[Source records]
Start of Block
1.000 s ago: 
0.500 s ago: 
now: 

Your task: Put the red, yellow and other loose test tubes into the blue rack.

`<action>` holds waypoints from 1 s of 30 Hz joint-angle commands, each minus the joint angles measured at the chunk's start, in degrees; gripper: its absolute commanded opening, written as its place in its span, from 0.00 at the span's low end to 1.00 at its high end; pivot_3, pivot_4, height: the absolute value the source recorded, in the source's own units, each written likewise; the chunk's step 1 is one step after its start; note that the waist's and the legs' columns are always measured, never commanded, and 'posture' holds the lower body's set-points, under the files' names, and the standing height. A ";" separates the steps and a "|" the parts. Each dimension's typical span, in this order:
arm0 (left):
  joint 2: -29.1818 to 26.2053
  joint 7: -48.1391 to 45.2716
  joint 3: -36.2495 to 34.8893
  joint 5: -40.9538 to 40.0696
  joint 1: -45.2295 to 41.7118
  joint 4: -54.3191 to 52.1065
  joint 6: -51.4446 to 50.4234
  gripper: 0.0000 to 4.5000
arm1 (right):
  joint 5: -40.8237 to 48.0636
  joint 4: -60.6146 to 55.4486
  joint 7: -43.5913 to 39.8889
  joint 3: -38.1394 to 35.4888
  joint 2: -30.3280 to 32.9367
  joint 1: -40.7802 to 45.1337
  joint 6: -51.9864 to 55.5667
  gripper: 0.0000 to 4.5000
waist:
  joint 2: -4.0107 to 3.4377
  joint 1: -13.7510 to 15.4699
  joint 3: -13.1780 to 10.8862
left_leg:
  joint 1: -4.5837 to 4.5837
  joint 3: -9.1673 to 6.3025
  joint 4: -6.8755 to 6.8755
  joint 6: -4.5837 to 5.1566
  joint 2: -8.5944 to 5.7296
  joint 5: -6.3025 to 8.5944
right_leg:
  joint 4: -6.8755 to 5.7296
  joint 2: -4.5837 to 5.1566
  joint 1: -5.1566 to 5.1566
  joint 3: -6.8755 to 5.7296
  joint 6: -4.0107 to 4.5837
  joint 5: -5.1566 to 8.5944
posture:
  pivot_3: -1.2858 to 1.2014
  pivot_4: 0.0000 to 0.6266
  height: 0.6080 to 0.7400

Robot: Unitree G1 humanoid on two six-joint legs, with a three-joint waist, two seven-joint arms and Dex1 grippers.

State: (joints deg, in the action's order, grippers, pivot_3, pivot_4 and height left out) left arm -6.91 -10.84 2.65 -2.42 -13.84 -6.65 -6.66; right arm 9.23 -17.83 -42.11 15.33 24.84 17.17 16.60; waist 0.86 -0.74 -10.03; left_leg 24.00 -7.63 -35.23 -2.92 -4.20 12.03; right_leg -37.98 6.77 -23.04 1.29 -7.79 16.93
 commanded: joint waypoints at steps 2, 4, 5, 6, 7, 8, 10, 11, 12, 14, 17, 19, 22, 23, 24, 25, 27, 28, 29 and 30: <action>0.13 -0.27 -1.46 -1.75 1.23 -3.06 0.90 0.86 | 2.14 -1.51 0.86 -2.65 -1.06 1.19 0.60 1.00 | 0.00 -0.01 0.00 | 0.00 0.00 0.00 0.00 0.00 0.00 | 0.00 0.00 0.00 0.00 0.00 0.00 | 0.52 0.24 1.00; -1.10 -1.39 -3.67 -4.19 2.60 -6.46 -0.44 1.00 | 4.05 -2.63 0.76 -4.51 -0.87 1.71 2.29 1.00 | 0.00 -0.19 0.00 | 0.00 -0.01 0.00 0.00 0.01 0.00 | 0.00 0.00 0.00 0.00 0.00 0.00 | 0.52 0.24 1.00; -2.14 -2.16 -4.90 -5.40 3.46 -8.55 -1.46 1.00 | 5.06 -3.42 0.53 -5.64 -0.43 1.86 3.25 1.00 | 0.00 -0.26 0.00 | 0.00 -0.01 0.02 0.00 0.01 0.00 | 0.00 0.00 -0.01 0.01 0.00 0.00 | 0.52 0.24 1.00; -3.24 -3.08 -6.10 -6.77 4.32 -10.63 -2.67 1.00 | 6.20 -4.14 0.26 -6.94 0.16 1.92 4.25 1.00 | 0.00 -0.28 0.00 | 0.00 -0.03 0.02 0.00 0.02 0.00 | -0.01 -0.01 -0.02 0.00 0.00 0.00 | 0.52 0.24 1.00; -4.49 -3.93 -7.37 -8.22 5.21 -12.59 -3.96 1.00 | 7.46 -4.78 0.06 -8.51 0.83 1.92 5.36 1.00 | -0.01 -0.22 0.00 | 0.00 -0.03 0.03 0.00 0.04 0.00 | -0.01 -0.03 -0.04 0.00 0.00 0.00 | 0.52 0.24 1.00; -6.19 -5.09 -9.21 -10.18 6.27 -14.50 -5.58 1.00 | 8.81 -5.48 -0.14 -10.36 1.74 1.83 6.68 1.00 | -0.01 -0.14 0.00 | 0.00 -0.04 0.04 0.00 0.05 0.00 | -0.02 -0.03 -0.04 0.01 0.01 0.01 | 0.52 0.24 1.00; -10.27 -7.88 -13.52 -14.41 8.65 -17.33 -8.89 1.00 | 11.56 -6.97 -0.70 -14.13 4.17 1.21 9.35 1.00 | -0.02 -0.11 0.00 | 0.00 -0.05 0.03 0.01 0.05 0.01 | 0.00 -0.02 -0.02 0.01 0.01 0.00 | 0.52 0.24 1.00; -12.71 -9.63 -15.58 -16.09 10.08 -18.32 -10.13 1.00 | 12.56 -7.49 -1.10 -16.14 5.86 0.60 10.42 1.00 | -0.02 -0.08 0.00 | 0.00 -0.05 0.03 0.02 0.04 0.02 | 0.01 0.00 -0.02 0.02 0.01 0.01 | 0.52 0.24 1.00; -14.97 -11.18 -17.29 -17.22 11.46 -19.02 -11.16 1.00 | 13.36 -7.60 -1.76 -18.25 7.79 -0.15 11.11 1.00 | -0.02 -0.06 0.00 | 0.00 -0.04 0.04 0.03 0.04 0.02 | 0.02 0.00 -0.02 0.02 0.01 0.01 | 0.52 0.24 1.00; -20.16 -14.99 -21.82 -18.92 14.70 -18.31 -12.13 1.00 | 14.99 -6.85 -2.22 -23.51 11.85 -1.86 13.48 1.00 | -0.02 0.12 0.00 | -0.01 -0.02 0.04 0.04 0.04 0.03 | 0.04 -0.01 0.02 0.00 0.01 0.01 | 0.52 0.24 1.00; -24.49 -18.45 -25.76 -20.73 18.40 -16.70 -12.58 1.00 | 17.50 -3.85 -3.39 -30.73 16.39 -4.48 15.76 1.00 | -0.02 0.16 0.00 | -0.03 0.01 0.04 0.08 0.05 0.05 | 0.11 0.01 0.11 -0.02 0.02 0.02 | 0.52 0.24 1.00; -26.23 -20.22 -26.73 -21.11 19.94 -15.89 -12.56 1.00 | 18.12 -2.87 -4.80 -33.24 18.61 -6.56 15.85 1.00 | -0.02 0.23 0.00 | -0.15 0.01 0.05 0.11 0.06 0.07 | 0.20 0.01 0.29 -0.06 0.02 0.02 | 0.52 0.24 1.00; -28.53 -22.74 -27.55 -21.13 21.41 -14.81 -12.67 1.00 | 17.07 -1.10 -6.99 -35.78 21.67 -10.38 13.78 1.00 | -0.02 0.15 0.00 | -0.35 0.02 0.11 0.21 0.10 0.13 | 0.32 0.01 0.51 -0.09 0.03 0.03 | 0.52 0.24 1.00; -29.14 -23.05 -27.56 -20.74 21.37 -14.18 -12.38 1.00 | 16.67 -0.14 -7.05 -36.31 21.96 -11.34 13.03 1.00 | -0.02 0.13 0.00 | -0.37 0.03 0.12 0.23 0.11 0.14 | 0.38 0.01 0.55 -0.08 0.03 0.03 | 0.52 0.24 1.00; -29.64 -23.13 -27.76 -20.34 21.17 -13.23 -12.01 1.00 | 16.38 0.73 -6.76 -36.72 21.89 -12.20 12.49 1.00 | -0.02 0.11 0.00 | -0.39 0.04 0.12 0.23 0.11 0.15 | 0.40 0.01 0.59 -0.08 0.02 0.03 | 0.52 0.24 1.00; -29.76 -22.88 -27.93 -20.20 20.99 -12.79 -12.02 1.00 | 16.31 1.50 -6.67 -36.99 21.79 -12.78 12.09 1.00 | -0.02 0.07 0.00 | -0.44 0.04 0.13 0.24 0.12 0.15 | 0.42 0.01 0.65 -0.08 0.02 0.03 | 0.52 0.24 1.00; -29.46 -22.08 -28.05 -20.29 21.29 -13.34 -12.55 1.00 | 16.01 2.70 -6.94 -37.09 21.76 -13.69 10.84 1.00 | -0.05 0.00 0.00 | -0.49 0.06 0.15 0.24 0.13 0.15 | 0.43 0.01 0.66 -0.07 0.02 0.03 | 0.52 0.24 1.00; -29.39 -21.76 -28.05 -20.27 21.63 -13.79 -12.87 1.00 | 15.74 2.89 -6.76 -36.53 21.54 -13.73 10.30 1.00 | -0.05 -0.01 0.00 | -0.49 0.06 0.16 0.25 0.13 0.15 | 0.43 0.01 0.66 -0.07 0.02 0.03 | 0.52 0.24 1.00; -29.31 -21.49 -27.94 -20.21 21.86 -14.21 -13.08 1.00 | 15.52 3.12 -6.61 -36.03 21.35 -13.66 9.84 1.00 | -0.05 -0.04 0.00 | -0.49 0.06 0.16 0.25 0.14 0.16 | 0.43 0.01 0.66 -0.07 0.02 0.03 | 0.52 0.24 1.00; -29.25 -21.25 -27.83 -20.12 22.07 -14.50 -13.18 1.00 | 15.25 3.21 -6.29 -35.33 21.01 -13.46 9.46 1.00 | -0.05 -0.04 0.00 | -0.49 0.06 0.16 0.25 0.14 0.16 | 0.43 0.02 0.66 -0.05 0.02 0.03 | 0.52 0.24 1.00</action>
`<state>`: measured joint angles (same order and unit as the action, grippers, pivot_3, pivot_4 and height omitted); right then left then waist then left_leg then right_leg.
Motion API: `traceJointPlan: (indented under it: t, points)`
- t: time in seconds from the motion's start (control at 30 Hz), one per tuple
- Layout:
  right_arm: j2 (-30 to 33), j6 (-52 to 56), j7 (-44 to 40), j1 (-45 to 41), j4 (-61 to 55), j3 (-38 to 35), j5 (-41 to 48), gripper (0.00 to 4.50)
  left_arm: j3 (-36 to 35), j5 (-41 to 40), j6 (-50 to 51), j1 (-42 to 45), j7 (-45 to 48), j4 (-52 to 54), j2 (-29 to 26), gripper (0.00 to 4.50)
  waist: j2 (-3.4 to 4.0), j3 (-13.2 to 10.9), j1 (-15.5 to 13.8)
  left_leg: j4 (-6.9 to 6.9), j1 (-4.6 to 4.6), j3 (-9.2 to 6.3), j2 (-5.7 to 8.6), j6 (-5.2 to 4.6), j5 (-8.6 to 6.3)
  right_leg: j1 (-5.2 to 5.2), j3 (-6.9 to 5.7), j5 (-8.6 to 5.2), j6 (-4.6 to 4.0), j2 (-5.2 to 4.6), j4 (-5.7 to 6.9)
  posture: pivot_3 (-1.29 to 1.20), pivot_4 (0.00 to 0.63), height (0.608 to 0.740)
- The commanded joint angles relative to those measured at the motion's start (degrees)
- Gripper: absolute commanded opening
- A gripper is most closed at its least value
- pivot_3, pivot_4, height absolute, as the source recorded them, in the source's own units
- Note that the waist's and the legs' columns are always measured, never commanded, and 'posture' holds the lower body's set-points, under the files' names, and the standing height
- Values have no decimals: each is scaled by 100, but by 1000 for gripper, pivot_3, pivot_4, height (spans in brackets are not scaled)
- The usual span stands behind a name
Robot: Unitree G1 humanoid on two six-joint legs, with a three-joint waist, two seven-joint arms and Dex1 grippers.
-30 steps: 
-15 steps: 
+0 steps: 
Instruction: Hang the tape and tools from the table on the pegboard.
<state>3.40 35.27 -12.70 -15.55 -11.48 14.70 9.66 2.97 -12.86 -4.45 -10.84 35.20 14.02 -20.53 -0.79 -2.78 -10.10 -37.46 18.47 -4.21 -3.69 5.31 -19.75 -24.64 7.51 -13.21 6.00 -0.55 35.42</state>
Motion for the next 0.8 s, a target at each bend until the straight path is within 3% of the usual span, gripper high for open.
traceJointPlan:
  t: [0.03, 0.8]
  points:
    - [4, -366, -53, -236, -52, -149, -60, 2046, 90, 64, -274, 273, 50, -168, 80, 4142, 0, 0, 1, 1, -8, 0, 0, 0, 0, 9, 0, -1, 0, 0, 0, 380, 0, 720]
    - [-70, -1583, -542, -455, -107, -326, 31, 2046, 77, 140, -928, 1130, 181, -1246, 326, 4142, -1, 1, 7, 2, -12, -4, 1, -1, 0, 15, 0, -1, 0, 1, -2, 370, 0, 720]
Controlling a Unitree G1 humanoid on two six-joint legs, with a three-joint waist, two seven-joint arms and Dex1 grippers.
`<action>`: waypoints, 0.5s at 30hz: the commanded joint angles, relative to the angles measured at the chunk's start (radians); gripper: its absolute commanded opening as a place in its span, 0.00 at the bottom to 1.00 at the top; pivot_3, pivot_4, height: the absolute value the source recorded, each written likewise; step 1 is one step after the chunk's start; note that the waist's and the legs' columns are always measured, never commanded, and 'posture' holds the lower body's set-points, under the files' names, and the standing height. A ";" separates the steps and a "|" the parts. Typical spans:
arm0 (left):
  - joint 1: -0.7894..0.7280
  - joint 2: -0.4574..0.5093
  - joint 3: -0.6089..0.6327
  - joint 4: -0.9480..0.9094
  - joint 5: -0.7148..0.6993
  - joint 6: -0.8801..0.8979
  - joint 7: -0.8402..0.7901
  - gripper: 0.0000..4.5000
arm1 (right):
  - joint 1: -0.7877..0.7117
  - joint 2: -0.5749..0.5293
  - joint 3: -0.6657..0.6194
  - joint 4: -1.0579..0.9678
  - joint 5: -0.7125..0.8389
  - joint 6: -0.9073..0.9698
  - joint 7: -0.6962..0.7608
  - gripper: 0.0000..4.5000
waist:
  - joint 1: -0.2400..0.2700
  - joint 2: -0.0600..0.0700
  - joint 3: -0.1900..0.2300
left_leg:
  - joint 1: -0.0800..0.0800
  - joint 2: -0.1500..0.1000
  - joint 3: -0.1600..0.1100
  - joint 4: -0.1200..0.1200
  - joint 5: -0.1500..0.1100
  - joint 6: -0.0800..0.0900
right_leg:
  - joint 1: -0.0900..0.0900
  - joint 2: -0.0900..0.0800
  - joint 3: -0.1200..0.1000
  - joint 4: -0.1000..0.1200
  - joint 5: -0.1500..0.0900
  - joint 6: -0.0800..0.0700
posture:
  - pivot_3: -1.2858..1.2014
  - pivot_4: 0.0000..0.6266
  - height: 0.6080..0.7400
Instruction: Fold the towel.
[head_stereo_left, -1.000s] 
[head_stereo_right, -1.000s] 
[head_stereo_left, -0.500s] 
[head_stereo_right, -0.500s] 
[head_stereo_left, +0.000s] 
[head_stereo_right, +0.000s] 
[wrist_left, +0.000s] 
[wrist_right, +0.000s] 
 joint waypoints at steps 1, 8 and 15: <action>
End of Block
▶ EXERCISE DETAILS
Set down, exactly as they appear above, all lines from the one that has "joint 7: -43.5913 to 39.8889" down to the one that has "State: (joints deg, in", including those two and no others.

▶ OUTPUT OF THE TASK
  joint 7: -43.5913 to 39.8889
  joint 3: -38.1394 to 35.4888
  joint 2: -30.3280 to 32.9367
  joint 1: -40.7802 to 45.1337
  joint 6: -51.9864 to 55.5667
  gripper: 0.0000 to 4.5000
waist:
  joint 2: -4.0107 to 3.4377
  joint 1: -13.7510 to 15.4699
  joint 3: -13.1780 to 10.8862
left_leg:
  joint 1: -4.5837 to 4.5837
  joint 3: -9.1673 to 6.3025
  joint 4: -6.8755 to 6.8755
  joint 6: -4.5837 to 5.1566
  joint 2: -8.5944 to 5.7296
  joint 5: -6.3025 to 8.5944
right_leg:
  joint 4: -6.8755 to 5.7296
  joint 2: -4.5837 to 5.1566
  joint 1: -5.1566 to 5.1566
  joint 3: -6.8755 to 5.7296
  joint 6: -4.0107 to 4.5837
  joint 5: -5.1566 to 8.5944
posture:
  pivot_3: -1.2858 to 1.2014
  pivot_4: 0.0000 to 0.6266
  height: 0.6080 to 0.7400

Robot: Unitree G1 humanoid on two six-joint legs, with a three-joint waist, two seven-joint arms and Dex1 grippers.

State: (joints deg, in the action's order, grippers, pivot_3, pivot_4 and height left out) left arm -6.91 -10.84 2.65 -2.42 -13.84 -6.65 -6.66; right arm 9.23 -17.83 -42.11 15.33 24.84 17.17 16.60; waist 0.86 -0.74 -10.03; left_leg 24.00 -7.63 -35.23 -2.92 -4.20 12.03; right_leg -37.98 6.77 -23.04 1.29 -7.79 16.93

This output has come to an end.